Task details
The records that follow must be repeated verbatim, every one of them.

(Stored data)

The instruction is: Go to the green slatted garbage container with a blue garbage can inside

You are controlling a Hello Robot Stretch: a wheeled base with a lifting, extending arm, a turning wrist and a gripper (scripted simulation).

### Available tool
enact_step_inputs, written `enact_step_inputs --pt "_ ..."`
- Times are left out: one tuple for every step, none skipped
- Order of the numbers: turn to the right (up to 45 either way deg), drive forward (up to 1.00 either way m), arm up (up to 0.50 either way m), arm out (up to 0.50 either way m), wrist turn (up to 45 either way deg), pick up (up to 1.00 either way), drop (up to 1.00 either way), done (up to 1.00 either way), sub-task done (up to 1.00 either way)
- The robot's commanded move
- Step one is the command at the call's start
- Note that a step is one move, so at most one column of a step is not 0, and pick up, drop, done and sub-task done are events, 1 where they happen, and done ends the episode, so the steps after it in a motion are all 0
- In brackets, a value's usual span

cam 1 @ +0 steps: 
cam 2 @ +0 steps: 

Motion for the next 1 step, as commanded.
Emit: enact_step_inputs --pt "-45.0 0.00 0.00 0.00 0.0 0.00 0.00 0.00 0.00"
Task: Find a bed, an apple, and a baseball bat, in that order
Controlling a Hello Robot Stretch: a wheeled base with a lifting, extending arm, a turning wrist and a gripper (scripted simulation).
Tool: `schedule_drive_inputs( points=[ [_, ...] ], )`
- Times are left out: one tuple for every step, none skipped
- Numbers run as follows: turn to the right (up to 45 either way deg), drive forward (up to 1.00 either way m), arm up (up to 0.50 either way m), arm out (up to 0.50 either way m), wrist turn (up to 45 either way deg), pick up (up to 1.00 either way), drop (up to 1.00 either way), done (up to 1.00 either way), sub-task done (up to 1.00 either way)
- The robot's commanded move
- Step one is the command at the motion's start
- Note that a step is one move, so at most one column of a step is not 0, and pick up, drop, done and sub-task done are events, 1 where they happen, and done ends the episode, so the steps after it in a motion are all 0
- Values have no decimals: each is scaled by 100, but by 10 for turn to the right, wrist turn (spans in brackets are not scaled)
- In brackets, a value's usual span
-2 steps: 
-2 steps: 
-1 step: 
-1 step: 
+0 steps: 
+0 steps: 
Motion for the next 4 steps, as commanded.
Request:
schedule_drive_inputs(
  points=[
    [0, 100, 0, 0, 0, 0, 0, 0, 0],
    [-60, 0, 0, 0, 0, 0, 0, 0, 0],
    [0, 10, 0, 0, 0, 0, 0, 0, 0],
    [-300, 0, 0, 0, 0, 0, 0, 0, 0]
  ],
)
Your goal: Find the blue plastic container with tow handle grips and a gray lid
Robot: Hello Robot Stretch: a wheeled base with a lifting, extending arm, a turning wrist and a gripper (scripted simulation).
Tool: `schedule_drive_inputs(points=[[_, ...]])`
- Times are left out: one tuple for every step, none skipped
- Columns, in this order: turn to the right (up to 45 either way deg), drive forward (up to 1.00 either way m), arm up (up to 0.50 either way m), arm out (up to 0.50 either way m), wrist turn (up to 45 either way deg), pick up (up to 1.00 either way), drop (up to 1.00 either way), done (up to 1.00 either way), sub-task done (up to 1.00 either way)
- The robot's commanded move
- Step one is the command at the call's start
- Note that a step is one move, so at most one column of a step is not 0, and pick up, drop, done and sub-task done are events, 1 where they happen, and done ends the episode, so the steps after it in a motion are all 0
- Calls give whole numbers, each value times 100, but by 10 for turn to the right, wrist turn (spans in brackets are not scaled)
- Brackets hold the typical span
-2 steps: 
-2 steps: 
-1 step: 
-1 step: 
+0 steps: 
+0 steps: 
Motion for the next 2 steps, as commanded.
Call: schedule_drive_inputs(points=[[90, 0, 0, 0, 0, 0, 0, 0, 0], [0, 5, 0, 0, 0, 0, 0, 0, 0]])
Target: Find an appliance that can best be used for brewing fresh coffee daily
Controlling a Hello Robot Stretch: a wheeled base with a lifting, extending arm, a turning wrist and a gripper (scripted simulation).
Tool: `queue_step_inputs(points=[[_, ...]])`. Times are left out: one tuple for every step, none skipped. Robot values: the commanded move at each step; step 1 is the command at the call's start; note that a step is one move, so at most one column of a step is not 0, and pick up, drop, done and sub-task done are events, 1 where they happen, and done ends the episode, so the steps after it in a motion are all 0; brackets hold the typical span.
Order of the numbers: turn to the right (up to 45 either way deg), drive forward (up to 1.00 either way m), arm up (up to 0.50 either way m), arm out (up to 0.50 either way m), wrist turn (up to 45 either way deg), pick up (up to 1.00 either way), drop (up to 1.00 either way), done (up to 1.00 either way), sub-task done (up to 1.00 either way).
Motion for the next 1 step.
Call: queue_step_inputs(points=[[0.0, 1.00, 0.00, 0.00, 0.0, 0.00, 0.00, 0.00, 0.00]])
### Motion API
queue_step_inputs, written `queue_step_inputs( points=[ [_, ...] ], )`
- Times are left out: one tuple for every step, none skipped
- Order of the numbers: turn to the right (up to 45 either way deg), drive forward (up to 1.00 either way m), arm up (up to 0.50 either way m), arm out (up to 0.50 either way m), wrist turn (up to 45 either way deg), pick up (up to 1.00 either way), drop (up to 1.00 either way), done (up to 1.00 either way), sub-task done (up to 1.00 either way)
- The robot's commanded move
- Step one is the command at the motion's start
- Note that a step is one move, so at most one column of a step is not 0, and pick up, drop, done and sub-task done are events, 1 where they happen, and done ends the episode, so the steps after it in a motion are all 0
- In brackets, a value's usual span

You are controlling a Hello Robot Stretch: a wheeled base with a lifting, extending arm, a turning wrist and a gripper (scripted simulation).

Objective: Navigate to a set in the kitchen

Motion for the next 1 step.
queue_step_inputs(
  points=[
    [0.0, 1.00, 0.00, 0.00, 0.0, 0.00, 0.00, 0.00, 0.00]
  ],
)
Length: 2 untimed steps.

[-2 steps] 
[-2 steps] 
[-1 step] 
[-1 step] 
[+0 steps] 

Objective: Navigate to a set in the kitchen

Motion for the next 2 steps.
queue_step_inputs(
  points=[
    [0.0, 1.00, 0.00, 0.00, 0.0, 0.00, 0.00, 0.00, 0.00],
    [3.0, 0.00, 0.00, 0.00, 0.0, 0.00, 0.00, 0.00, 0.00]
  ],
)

Finished task
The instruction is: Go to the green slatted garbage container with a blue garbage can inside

You are controlling a Hello Robot Stretch: a wheeled base with a lifting, extending arm, a turning wrist and a gripper (scripted simulation).

### Available tool
enact_step_inputs, written `enact_step_inputs --pt "_ ..."`
- Times are left out: one tuple for every step, none skipped
- Order of the numbers: turn to the right (up to 45 either way deg), drive forward (up to 1.00 either way m), arm up (up to 0.50 either way m), arm out (up to 0.50 either way m), wrist turn (up to 45 either way deg), pick up (up to 1.00 either way), drop (up to 1.00 either way), done (up to 1.00 either way), sub-task done (up to 1.00 either way)
- The robot's commanded move
- Step one is the command at the call's start
- Note that a step is one move, so at most one column of a step is not 0, and pick up, drop, done and sub-task done are events, 1 where they happen, and done ends the episode, so the steps after it in a motion are all 0
- In brackets, a value's usual span

cam 1 @ +0 steps: 
cam 2 @ +0 steps: 

Motion for the next 1 step, as commanded.
Emit: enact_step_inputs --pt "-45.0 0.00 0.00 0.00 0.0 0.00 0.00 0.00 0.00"
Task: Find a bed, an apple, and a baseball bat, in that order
Controlling a Hello Robot Stretch: a wheeled base with a lifting, extending arm, a turning wrist and a gripper (scripted simulation).
Tool: `schedule_drive_inputs( points=[ [_, ...] ], )`
- Times are left out: one tuple for every step, none skipped
- Numbers run as follows: turn to the right (up to 45 either way deg), drive forward (up to 1.00 either way m), arm up (up to 0.50 either way m), arm out (up to 0.50 either way m), wrist turn (up to 45 either way deg), pick up (up to 1.00 either way), drop (up to 1.00 either way), done (up to 1.00 either way), sub-task done (up to 1.00 either way)
- The robot's commanded move
- Step one is the command at the motion's start
- Note that a step is one move, so at most one column of a step is not 0, and pick up, drop, done and sub-task done are events, 1 where they happen, and done ends the episode, so the steps after it in a motion are all 0
- Values have no decimals: each is scaled by 100, but by 10 for turn to the right, wrist turn (spans in brackets are not scaled)
- In brackets, a value's usual span
-2 steps: 
-2 steps: 
-1 step: 
-1 step: 
+0 steps: 
+0 steps: 
Motion for the next 4 steps, as commanded.
Request:
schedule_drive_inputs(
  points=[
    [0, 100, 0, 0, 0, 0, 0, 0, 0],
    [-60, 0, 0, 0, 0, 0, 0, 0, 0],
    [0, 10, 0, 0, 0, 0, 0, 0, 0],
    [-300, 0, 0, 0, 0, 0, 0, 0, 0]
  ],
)
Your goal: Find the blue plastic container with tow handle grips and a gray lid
Robot: Hello Robot Stretch: a wheeled base with a lifting, extending arm, a turning wrist and a gripper (scripted simulation).
Tool: `schedule_drive_inputs(points=[[_, ...]])`
- Times are left out: one tuple for every step, none skipped
- Columns, in this order: turn to the right (up to 45 either way deg), drive forward (up to 1.00 either way m), arm up (up to 0.50 either way m), arm out (up to 0.50 either way m), wrist turn (up to 45 either way deg), pick up (up to 1.00 either way), drop (up to 1.00 either way), done (up to 1.00 either way), sub-task done (up to 1.00 either way)
- The robot's commanded move
- Step one is the command at the call's start
- Note that a step is one move, so at most one column of a step is not 0, and pick up, drop, done and sub-task done are events, 1 where they happen, and done ends the episode, so the steps after it in a motion are all 0
- Calls give whole numbers, each value times 100, but by 10 for turn to the right, wrist turn (spans in brackets are not scaled)
- Brackets hold the typical span
-2 steps: 
-2 steps: 
-1 step: 
-1 step: 
+0 steps: 
+0 steps: 
Motion for the next 2 steps, as commanded.
Call: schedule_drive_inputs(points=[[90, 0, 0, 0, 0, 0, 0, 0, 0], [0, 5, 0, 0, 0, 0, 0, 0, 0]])
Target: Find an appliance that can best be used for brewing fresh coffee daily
Controlling a Hello Robot Stretch: a wheeled base with a lifting, extending arm, a turning wrist and a gripper (scripted simulation).
Tool: `queue_step_inputs(points=[[_, ...]])`. Times are left out: one tuple for every step, none skipped. Robot values: the commanded move at each step; step 1 is the command at the call's start; note that a step is one move, so at most one column of a step is not 0, and pick up, drop, done and sub-task done are events, 1 where they happen, and done ends the episode, so the steps after it in a motion are all 0; brackets hold the typical span.
Order of the numbers: turn to the right (up to 45 either way deg), drive forward (up to 1.00 either way m), arm up (up to 0.50 either way m), arm out (up to 0.50 either way m), wrist turn (up to 45 either way deg), pick up (up to 1.00 either way), drop (up to 1.00 either way), done (up to 1.00 either way), sub-task done (up to 1.00 either way).
Motion for the next 1 step.
Call: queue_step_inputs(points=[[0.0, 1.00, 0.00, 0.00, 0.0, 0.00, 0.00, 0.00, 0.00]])
### Motion API
queue_step_inputs, written `queue_step_inputs( points=[ [_, ...] ], )`
- Times are left out: one tuple for every step, none skipped
- Order of the numbers: turn to the right (up to 45 either way deg), drive forward (up to 1.00 either way m), arm up (up to 0.50 either way m), arm out (up to 0.50 either way m), wrist turn (up to 45 either way deg), pick up (up to 1.00 either way), drop (up to 1.00 either way), done (up to 1.00 either way), sub-task done (up to 1.00 either way)
- The robot's commanded move
- Step one is the command at the motion's start
- Note that a step is one move, so at most one column of a step is not 0, and pick up, drop, done and sub-task done are events, 1 where they happen, and done ends the episode, so the steps after it in a motion are all 0
- In brackets, a value's usual span

You are controlling a Hello Robot Stretch: a wheeled base with a lifting, extending arm, a turning wrist and a gripper (scripted simulation).

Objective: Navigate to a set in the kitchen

Motion for the next 1 step.
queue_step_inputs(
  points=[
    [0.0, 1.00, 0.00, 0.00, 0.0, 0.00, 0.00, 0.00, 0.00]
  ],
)
Length: 2 untimed steps.

[-2 steps] 
[-2 steps] 
[-1 step] 
[-1 step] 
[+0 steps] 

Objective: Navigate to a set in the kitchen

Motion for the next 2 steps.
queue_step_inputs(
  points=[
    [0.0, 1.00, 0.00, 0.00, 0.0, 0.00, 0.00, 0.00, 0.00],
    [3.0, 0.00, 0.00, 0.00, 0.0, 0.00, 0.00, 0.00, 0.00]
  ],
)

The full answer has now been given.